Mas Maria prefere não pensar nisso, embora esteja sempre atenta às informações a respeito. Ela trabalha mais de 40 horas por semana e recebe 10 euros por hora (cerca de R$ 35), já que na França as faxinas são feitas por hora e não por dia de trabalho, como no Brasil. Ela está tentando outro projeto: preparar jantares, embora não se considere realmente uma cozinheira de verdade, como sua mãe.
Trabalho mais respeitado
Maria não acha que esteja reproduzindo na França a mesma situação que viveria no Brasil. “O trabalho de faxineira aqui é mais respeitado. A jornada de trabalho também não é a mesma e além disso a remuneração também é muito melhor”, afirma.
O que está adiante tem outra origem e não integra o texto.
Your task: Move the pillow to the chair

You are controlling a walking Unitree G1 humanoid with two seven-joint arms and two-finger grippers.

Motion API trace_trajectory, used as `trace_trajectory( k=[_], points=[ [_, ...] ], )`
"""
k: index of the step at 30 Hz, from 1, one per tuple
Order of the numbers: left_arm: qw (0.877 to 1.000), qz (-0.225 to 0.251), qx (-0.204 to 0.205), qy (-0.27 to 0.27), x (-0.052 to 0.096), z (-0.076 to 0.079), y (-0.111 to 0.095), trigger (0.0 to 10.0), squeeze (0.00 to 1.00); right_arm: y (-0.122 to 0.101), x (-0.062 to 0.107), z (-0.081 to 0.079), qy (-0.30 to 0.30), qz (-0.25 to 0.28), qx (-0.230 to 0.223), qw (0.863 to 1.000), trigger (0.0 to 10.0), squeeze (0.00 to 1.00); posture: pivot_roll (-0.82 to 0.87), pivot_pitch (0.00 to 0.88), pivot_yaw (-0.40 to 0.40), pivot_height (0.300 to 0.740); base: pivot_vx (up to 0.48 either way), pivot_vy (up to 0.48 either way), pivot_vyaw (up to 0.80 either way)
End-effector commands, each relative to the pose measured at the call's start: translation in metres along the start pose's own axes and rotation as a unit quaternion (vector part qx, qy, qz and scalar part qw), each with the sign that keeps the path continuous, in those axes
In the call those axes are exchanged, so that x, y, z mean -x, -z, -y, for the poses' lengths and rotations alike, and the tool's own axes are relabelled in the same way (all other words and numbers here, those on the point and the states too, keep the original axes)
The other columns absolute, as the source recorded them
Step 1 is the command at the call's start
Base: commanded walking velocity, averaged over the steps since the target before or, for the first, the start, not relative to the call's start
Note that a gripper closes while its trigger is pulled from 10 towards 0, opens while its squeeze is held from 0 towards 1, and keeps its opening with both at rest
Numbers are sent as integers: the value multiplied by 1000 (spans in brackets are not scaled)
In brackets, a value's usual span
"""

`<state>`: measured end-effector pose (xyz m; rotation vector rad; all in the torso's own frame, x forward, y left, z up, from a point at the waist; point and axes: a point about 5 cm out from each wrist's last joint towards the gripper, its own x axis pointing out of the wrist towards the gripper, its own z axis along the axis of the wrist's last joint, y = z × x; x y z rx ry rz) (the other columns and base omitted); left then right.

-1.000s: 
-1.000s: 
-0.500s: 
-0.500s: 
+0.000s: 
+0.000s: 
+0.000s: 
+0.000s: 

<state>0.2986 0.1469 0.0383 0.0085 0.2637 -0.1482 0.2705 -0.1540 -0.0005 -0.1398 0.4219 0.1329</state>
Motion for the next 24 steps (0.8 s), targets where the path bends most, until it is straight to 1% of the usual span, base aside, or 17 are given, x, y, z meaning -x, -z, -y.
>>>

Mas Maria também gasta em euros e por isso nenhuma extravagância é permitida quando o objetivo é juntar dinheiro. O tempo livre, ela passa descansando para estar em forma no dia seguinte e “vendo televisão”, embora ainda não domine a língua o suficiente para entender o conteúdo dos programas. Ela tem inúmeras amigas brasileiras em Paris, muitas clandestinas, como ela, que trabalham o tempo todo como manicures, faxineiras e cozinheiras. “Todo mundo trabalha muito e o tempo que temos livre é para descansar”, afirma.
Ela não tem planos de voltar ao Brasil no momento, embora sua mãe lhe peça sempre para retornar. “Não é o momento. Ganho aqui na França como uma pessoa que tem formação no Brasil. E mesmo para essas pessoas está difícil encontrar trabalho atualmente”, diz ela. Maria pretende comprar uma casa quando voltar e se esforçar para viver com mais conforto.